If you’re running low on bowls, use mugs…then go to a thrift store and buy more bowls. You should never run out of bowls.
What to Bring to the Store
I’m all about the bulk section. The less packaging that covers my food, the happier I am. However, you have to be prepared with reusable bags, otherwise you’re not really saving anything. For this recipe, you’ll need to bring the following reusables with you to the store:
- a reusable bulk bag for the quinoa
- 1-2 reusable produce bags for your various produce (no need to bag your squash or avocado since you won’t eat the skins)
- reusable bulk spice bag (or use a plastic baggy from your previous trips) for your dried oregano and any other spice you need
Leave 2-3 reusable grocery bags in your car at all times so you’re never without one!
Waste Meter – 5 out of 5!
I’m giving this recipe a 5 because nothing needs to be thrown away and only a few things go into your recycling bin. The majority of your waste is compost and compost is good! Here’s what to recycle: yogurt carton and aluminum lid, plastic tomato container, stock carton (or bouillon wrappers) and the garbanzo bean can. Compost: squash, tomato, basil, avocado and garlic scraps. Garbage? Not here!
- 2 cups quinoa
- 2 chicken bouillon cubes, or 4 cups of chicken stock (can be substituted for vegetable stock)

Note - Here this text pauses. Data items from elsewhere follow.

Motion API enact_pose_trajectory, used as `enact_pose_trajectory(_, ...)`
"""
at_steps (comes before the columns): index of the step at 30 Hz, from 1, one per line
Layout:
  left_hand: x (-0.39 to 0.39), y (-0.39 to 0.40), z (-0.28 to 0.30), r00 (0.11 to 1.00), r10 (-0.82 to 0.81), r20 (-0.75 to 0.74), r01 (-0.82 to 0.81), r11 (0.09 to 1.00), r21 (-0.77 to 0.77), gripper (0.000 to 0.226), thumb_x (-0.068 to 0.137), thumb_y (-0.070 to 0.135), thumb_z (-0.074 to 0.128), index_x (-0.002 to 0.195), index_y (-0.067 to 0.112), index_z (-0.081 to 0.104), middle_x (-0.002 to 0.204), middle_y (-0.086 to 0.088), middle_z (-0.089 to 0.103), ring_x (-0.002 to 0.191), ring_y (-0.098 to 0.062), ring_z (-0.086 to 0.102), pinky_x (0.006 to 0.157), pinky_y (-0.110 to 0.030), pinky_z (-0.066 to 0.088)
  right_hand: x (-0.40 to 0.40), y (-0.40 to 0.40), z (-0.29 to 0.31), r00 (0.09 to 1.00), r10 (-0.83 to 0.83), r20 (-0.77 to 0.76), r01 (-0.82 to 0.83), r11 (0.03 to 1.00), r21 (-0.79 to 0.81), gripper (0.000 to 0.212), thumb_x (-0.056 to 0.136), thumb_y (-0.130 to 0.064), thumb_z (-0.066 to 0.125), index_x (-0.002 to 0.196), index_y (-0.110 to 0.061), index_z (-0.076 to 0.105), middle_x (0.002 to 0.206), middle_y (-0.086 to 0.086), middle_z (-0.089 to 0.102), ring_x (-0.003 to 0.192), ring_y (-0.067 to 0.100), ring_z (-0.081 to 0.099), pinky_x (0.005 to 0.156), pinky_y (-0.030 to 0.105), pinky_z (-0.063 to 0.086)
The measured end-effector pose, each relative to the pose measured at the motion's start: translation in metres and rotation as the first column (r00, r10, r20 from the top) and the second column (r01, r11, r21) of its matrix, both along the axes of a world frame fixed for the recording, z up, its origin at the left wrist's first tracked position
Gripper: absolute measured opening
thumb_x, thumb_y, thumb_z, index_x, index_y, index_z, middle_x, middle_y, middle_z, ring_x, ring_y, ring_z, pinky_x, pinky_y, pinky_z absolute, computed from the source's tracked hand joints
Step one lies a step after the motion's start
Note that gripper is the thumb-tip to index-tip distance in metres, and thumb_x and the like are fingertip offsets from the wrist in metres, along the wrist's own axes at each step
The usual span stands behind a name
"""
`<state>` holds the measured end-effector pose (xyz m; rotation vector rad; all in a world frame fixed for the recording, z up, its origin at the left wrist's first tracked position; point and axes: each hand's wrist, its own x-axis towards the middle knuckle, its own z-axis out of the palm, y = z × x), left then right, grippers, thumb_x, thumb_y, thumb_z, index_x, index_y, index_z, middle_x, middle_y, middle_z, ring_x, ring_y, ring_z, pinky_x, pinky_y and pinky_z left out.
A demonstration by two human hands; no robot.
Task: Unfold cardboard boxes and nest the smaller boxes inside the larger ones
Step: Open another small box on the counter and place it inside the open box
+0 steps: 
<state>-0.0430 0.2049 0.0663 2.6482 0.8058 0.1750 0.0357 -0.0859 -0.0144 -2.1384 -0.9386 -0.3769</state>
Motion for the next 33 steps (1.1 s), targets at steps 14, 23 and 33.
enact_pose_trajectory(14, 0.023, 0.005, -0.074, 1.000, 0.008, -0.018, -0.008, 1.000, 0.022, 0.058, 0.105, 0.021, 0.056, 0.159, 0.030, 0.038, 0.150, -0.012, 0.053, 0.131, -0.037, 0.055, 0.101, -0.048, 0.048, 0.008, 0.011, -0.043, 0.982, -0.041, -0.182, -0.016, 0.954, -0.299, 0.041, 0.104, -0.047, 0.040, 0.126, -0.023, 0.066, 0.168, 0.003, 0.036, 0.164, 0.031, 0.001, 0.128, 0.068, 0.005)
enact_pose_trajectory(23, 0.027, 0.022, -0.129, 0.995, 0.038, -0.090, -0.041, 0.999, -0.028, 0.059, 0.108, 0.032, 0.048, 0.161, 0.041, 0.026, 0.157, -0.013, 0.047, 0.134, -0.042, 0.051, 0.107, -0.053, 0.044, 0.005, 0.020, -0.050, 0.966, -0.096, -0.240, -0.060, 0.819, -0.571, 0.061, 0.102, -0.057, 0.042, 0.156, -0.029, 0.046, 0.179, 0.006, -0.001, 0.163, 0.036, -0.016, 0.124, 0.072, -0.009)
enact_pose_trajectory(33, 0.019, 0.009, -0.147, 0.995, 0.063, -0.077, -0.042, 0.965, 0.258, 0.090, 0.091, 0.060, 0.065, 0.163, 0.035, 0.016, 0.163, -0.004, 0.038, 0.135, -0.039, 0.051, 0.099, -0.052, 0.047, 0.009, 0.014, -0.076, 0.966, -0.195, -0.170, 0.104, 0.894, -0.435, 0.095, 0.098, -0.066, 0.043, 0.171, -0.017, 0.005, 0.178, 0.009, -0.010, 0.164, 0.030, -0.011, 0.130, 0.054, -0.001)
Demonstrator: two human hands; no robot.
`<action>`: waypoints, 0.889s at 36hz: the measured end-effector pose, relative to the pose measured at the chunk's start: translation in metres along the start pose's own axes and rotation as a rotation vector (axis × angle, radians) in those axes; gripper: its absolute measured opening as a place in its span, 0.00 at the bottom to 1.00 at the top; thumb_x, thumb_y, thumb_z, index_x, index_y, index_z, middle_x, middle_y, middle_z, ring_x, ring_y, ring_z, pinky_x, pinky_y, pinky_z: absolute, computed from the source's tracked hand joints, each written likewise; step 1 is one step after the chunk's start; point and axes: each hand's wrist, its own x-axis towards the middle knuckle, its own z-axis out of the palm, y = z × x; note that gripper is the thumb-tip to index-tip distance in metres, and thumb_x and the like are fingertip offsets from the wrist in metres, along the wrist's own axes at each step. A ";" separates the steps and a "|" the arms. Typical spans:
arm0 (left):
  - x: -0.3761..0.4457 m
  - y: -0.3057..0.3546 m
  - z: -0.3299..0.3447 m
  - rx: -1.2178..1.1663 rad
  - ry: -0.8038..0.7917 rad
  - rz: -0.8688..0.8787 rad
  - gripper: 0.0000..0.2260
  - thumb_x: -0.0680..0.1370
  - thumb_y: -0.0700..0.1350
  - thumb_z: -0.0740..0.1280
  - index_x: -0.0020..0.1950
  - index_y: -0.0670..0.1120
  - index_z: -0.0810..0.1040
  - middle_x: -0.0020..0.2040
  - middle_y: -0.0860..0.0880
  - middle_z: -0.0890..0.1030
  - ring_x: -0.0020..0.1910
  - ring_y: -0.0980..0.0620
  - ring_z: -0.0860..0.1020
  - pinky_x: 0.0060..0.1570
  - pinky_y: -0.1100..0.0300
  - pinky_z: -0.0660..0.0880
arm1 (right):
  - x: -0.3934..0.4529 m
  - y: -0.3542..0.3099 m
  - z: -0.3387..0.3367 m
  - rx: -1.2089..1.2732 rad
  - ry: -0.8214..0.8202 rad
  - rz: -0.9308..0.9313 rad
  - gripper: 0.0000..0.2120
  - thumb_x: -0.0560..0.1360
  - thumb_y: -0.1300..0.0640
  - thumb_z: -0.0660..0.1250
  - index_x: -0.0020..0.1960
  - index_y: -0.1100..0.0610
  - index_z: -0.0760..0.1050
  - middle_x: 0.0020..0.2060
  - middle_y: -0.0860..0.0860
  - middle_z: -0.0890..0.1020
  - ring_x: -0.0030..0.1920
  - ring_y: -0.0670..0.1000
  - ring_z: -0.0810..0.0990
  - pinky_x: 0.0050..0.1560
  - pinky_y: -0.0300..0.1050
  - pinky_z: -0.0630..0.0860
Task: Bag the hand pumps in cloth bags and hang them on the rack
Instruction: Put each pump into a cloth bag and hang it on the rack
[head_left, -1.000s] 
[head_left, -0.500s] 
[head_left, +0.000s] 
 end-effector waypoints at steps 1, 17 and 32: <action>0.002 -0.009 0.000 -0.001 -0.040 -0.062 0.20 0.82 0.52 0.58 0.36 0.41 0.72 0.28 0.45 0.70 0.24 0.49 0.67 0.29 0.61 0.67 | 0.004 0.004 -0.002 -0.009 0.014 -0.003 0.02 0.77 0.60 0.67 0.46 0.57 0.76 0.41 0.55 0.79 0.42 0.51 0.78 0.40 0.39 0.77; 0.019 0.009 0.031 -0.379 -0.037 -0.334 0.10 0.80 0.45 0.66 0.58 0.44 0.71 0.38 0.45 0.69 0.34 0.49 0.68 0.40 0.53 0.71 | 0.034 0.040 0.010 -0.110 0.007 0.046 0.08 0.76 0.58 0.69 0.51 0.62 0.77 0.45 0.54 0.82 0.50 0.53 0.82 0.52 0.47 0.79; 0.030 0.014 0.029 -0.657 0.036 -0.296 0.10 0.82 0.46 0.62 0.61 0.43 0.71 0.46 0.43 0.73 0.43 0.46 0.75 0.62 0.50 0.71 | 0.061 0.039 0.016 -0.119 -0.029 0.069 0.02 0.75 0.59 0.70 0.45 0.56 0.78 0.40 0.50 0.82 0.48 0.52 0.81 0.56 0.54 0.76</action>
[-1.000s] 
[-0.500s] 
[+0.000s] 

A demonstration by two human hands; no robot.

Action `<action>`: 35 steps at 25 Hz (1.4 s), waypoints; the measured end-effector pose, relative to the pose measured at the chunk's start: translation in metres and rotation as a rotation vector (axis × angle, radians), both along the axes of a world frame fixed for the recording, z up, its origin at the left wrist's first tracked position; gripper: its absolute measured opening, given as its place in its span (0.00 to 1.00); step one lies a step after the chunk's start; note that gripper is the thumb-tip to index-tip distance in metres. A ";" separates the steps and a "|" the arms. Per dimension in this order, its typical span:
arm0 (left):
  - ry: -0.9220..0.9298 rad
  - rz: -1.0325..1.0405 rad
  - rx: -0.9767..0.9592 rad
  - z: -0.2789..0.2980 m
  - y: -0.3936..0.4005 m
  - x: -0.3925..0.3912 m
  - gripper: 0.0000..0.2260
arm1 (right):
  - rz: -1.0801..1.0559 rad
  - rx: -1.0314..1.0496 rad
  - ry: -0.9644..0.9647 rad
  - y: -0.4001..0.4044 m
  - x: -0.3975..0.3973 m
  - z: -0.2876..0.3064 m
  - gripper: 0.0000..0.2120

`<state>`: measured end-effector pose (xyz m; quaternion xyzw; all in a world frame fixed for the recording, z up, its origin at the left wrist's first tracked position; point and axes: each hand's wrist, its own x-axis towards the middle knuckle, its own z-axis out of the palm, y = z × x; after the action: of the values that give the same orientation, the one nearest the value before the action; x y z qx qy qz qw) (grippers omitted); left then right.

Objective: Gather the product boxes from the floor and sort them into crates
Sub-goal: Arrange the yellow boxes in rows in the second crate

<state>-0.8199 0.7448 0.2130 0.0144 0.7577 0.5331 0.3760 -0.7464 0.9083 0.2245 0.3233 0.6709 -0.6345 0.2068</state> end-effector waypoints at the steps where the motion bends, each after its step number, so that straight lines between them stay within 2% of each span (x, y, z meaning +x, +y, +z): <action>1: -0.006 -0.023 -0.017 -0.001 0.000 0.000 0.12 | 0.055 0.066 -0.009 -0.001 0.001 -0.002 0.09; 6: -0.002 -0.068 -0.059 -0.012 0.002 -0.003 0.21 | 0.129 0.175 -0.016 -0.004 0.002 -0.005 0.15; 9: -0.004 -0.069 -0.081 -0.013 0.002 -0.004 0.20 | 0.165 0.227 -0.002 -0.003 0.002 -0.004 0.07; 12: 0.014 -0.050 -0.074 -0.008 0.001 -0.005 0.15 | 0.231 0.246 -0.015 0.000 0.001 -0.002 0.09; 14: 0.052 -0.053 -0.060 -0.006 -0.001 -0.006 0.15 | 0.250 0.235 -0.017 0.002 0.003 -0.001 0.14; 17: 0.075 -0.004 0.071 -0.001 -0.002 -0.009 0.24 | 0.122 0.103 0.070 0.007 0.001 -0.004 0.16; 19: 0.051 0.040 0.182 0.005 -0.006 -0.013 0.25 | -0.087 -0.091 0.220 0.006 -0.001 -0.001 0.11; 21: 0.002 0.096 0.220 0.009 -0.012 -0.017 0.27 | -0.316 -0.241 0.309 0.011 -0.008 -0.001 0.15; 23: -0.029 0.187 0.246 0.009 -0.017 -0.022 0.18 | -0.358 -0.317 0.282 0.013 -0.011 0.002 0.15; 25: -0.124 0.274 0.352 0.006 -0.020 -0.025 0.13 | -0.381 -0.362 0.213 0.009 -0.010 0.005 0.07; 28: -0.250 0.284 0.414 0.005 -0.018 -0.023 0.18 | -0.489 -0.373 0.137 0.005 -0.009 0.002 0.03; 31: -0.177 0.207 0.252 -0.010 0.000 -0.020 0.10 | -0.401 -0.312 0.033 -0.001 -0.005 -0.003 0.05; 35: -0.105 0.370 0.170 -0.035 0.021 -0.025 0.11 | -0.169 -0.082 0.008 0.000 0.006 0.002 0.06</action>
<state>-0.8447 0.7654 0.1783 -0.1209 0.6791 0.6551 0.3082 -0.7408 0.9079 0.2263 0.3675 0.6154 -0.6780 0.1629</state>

- 1 butternut squash, cubed
- 1 can of garbanzo beans
- 1 cup of cherry tomatoes, diced
- 4 basil leaves
- 2 tbsp olive oil
- salt and pepper
- 1 avocado, ripe
- 4 ounces greek yogurt, plain
- 1/3 cup olive oil
- 1 garlic clove
- 1 tbsp dried oregano
- 1 tsp balsamic vinegar
- salt and pepper to taste
- Preheat oven to 400 degrees. Meanwhile, bring 4 cups of water (or stock) to a boil in a large pot on high heat. Once the water boils, toss in the 2 bouillon cubes and stir until they dissolve. Quickly rinse your quinoa under cold water, then add to the boiling water. Reduce heat to low, cover and simmer for 25 minutes.
- While your oven preheats, peel the butternut squash, cut off the ends, cut in half lengthwise and remove the seeds. Cut into 1 inch cubes and place in a roast pan. Drizzle with 1 tbsp of olive oil and sprinkle with salt and pepper.
- Drain and rinse the garbanzo beans. Pour into a roast pan and drizzle with the remaining tablespoon of olive oil and salt and pepper. Place the garbanzo beans and squash in the oven and roast for 25 minutes, stirring halfway through.
- Dice the tomatoes and set aside.
- Add all of the avocado yogurt sauce ingredients to a blender or food processor and puree until smooth. Place in the fridge until everything else has finished cooking.
- Place the squash, garbanzo beans, quinoa and tomatoes into separate bowls with spoons for serving. Dish up as much as you want and top with avocado yogurt sauce and torn basil leaves.